Cuando nos detenemos a pensar en este relato, nos darnos cuenta de la unidad que debe de haber existido entre los santos en esos tiempos.  Cuando los padres y esposos partían a servir en una misión, este servicio no se les hacía tan difícil porque sabían que sus hermanos, hermanas, líderes del sacerdocio y amigos estarían allí para llenar el vacío creado por su ausencia.

Estos hermanos podían dedicarse a edificar el reino de Dios en lejanas tierras porque sabían que otros se dedicarían a edificar el reino en su tierra, ayudando a sus seres queridos en todo lo que necesitaran.  Existía entre ellos un vínculo especial, una fe singular, y estaban todos dedicados a una meta común, a un propósito solidario.  Si volvemos a los consejos de Jacob a su pueblo, vemos que comunica el mismo mensaje al enseñarles que sean afables con todos y compartan generosamente lo que tienen (Jacob 2:17).

Esto me confirma que podemos darnos cuenta de si estamos poniendo en primer lugar el reino de Dios, al observar la forma en que tratamos a nuestros hermanos y hermanas de la iglesia. ¿Hay entre nosotros un vínculo especial? ¿Hay una ausencia de envidia y de crítica? ¿Nos regocijamos en el éxito de uno de nuestros hermanos tanto como en el nuestro? ¿Compartimos lo que tenemos para que todos sean ricos como nosotros?  En una palabra, ¿somos «guardas» de nuestros hermanos?

Al viajar por toda la Iglesia me maravilla todo lo positivo que está ocurriendo.  No obstante, todavía pienso que nos falta mucho para alcanzar nuestro potencial.  Percibo que no siempre trabajamos juntos, que todavía nos interesa demasiado alcanzar nuestro propio éxito y honores personales, y demostramos muy poco interés en la meta común de edificar el reino de Dios.
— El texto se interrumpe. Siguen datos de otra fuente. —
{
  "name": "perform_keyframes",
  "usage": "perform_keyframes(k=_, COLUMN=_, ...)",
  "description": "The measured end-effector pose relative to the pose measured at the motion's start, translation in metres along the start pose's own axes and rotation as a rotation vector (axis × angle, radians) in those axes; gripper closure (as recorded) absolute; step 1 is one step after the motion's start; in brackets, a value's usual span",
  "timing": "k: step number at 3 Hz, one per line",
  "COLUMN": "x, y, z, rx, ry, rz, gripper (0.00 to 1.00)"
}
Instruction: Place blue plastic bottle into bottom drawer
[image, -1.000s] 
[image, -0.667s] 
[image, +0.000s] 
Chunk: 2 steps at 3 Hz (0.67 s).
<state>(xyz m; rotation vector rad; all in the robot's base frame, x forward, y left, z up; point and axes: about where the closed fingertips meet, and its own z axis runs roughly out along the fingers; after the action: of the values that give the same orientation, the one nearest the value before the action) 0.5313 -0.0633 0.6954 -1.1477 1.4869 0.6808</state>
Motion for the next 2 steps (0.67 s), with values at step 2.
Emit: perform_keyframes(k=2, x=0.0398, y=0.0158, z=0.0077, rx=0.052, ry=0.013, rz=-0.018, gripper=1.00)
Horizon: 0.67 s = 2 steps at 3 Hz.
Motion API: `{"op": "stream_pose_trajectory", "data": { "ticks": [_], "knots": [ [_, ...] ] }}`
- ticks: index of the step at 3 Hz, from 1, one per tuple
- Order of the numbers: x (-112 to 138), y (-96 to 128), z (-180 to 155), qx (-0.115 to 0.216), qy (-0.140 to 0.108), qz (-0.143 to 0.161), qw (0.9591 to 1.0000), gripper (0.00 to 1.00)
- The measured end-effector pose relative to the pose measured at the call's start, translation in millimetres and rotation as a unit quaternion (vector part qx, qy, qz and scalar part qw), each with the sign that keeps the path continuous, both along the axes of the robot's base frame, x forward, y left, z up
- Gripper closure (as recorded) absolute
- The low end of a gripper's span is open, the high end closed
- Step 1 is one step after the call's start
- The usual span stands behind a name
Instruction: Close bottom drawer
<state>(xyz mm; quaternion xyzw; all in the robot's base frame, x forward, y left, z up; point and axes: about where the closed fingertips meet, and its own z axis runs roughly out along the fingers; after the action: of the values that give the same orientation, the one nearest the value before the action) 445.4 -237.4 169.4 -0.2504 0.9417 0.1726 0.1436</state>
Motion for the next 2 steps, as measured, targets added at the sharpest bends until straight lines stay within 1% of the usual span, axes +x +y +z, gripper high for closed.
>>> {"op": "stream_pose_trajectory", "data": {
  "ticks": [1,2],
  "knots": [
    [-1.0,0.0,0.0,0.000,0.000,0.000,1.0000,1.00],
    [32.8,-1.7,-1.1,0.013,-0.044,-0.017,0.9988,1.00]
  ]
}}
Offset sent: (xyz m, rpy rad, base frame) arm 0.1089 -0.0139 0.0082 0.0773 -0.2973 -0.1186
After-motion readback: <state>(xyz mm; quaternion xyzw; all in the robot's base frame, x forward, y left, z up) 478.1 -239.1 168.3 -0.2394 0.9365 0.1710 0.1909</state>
Cuando pensamos en todo lo que el Señor nos pide que hagamos, es fácil sentimos abrumados.  Por cierto, cuanto más se nos da, más se espera de nosotros.  Creo que cuando uno se enfrenta a una tarea de gran magnitud es mejor encararla paso a paso, empezando por el primero, y luego dando uno a la vez.  Estoy convencido de que Dios está complacido incluso con nuestros humildes comienzos, porque en su gran sabiduría sabe que de las cosas pequeñas nacen las grandes.
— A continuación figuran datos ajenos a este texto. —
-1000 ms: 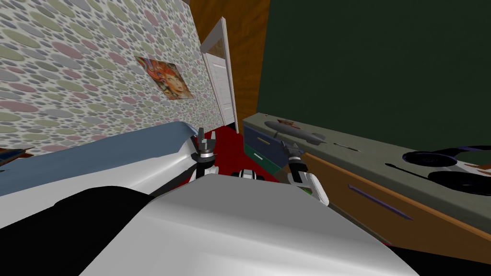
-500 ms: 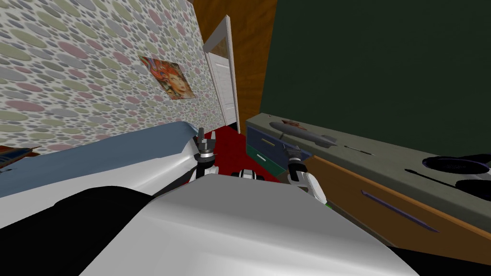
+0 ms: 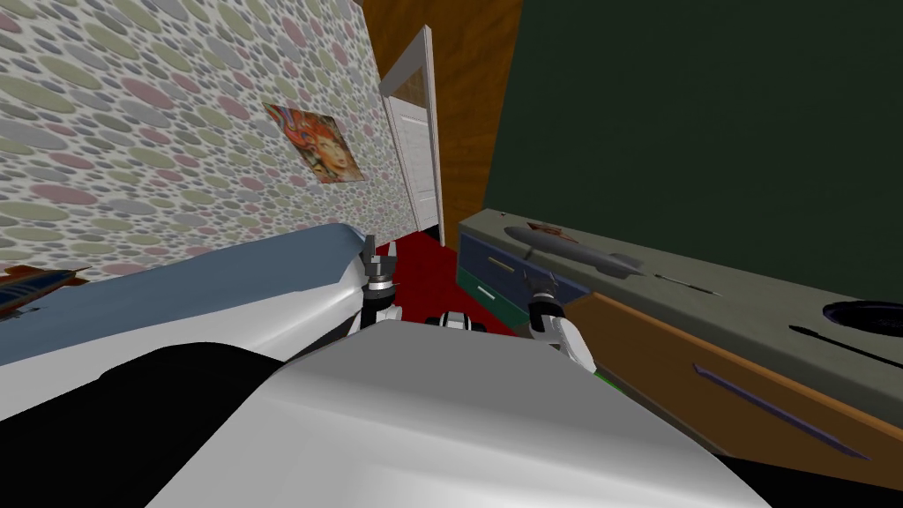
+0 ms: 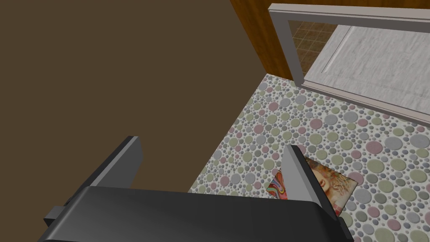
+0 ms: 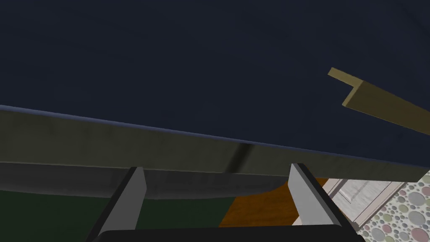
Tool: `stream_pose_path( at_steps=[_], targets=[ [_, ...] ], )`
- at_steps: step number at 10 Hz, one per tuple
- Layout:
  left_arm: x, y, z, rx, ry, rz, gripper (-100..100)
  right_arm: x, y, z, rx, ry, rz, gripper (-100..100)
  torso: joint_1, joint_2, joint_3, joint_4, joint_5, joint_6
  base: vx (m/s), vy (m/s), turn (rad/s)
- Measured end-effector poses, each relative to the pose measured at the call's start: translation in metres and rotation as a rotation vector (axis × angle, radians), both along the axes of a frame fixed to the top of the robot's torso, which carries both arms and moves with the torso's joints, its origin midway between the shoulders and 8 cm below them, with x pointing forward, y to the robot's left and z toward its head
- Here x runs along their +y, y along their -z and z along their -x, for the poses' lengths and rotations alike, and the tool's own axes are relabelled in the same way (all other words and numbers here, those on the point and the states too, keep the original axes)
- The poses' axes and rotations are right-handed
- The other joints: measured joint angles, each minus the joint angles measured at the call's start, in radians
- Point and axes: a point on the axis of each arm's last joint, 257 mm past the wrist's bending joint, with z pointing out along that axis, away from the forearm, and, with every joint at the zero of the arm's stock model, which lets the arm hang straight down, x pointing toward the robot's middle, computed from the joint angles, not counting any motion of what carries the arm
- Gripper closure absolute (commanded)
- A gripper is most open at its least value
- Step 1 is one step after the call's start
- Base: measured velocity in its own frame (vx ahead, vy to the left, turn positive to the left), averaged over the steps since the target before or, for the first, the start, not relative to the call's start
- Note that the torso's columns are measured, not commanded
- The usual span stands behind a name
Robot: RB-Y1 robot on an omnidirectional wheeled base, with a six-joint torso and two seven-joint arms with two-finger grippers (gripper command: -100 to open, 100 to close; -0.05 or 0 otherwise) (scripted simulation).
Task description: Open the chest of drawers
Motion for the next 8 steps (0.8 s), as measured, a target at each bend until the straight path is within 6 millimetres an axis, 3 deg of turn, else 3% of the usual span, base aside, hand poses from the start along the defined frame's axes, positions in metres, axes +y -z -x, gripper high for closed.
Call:
stream_pose_path(
  at_steps=[8],
  targets=[
    [0.0, 0.0, 0.0, 0.0, 0.0, 0.0, 0, -0.044, 0.039, 0.011, 0.188, 0.143, 0.305, -100, 0.0, -0.001, -0.001, 0.0, 0.0, 0.0, 0.032, 0.079, 0.032]
  ],
)
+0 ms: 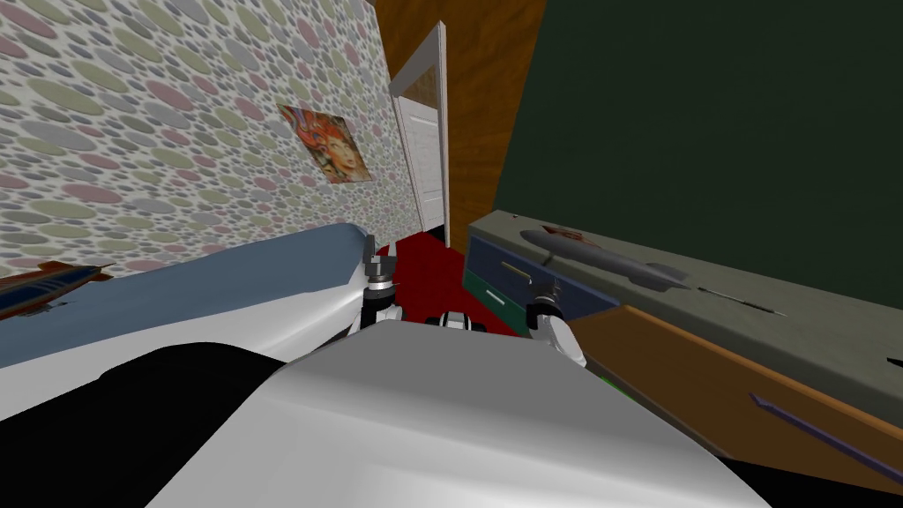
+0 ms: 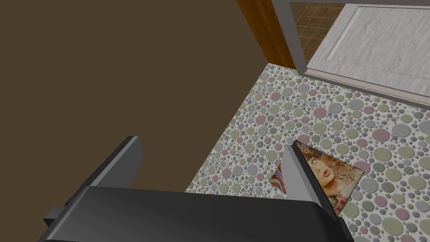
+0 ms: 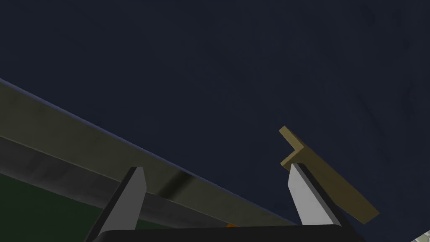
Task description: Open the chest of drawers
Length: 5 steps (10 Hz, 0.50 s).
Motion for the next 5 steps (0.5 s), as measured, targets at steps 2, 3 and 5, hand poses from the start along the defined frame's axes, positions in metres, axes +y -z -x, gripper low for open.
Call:
stream_pose_path(
  at_steps=[2, 3, 5],
  targets=[
    [0.0, 0.0, 0.0, 0.0, 0.0, 0.0, 0, -0.005, 0.005, -0.001, 0.029, 0.015, 0.052, -100, -0.003, 0.002, 0.001, 0.001, -0.001, 0.0, 0.016, 0.054, 0.062],
    [0.0, 0.0, 0.0, 0.0, 0.0, 0.0, 0, -0.011, 0.011, 0.002, 0.061, 0.036, 0.095, -100, 0.001, 0.001, 0.001, 0.0, 0.0, 0.0, 0.028, 0.064, 0.016],
    [0.0, 0.0, 0.0, 0.0, 0.0, 0.0, 0, -0.018, 0.019, 0.005, 0.105, 0.061, 0.165, -100, 0.001, 0.0, 0.0, 0.0, 0.0, 0.0, 0.028, 0.075, 0.059]
  ],
)
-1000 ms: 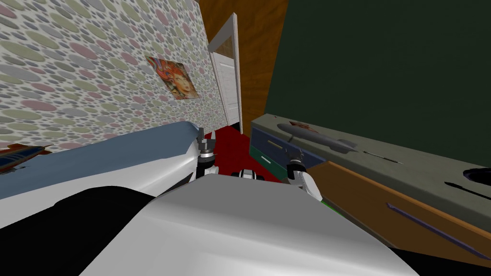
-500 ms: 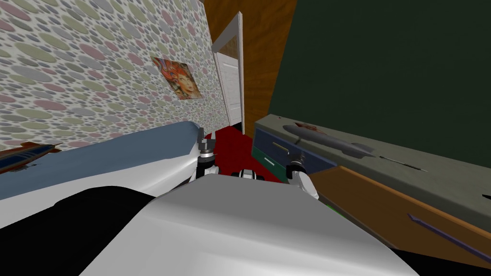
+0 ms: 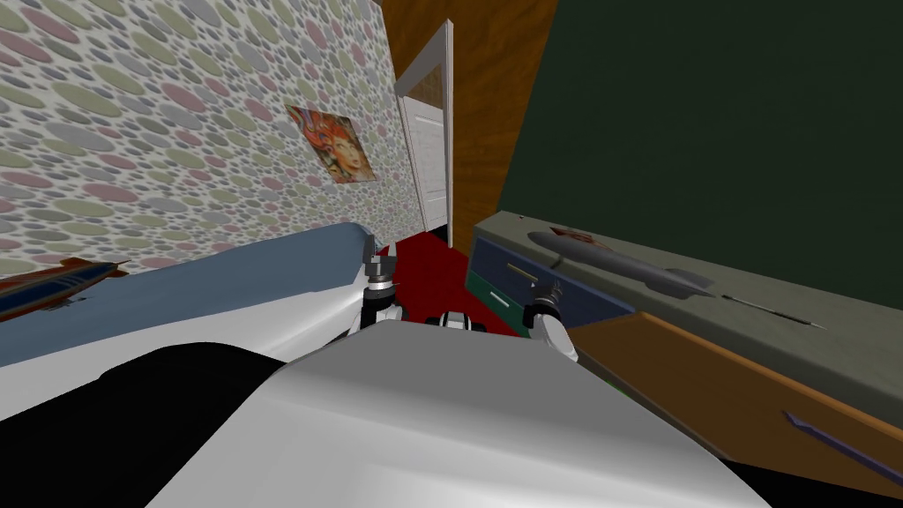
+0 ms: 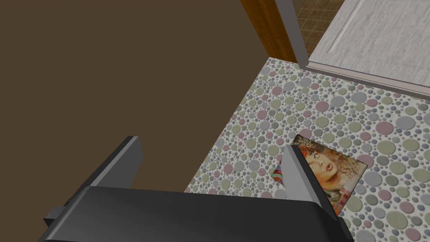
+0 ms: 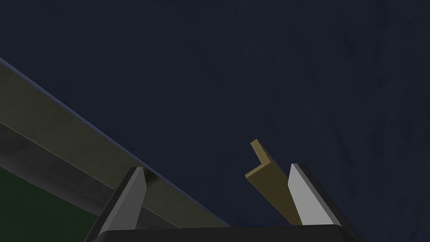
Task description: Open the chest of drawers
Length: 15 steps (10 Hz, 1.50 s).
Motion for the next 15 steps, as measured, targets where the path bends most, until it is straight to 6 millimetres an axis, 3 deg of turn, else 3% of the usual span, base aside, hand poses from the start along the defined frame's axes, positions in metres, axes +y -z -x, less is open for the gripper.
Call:
stream_pose_path(
  at_steps=[3, 11, 12, 15],
  targets=[
    [0.0, 0.0, 0.0, 0.0, 0.0, 0.0, 0, -0.014, 0.013, 0.006, 0.093, 0.051, 0.133, -100, 0.0, 0.0, 0.0, 0.0, 0.0, 0.0, 0.031, 0.084, 0.044],
    [0.0, 0.0, 0.0, 0.0, 0.0, 0.0, 0, -0.028, 0.031, 0.013, 0.225, 0.11, 0.323, -100, -0.002, 0.001, 0.001, 0.0, -0.001, 0.0, 0.016, 0.036, 0.032],
    [0.0, 0.0, 0.0, 0.0, 0.0, 0.0, 0, -0.027, 0.031, 0.013, 0.225, 0.11, 0.323, 100, -0.002, 0.001, 0.001, 0.0, -0.001, 0.0, 0.0, 0.0, 0.0],
    [0.0, 0.0, 0.0, 0.0, 0.0, 0.0, 0, -0.025, 0.029, 0.012, 0.223, 0.104, 0.324, 100, 0.004, 0.005, 0.003, 0.002, 0.001, 0.0, -0.1, 0.106, -0.045]
  ],
)
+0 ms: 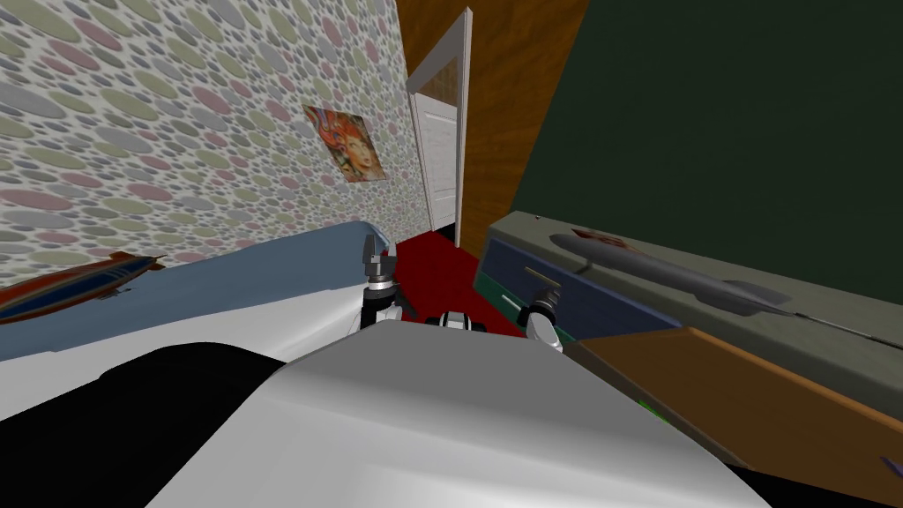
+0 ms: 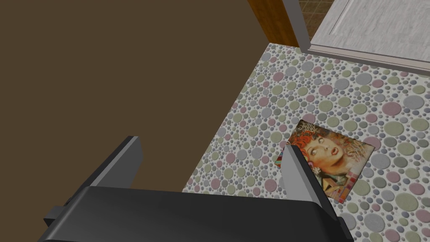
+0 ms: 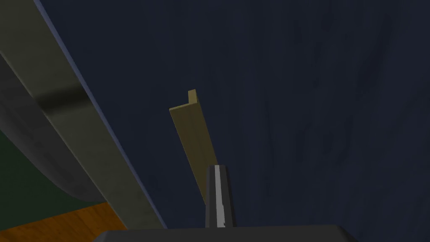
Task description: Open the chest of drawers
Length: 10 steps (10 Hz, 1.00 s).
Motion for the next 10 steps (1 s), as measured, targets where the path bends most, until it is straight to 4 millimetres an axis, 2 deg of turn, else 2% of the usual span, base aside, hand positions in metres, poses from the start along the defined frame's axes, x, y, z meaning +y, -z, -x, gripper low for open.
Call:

El primer paso siempre requiere una dedicación más profunda al Señor y su grandiosa obra.  Repito que esto significa ponerla en primer lugar.  Los pasos subsiguientes se basan en esta dedicación inicial, pero pueden llevarnos en distintas direcciones.

Podemos servir ayudando a nuestros hermanos en la Iglesia; podemos predicar el evangelio a los que aún no lo han recibido y convertirlos a sus verdades, podemos ir al templo y hacer esta gran obra redentora por los muertos, y al trabajar en la obra del Señor, El aumentará nuestra capacidad a medida que aumente nuestro deseo de servir.  Seremos más unidos como pueblo trabajando en un esfuerzo común.  Por medio de los sacrificios que hagamos unos por otros y por El, alcanzaremos nuestro potencial como sus hijos y prepararemos el camino para Su gloriosa venida.

Ruego humildemente que cada uno de nosotros acepte el cometido de buscar primero el reino de Dios antes que nada, y al hacerlo, nos unamos más como pueblo, hasta que seamos uno en mente y corazón, en el nombre de Jesucristo.  Amén.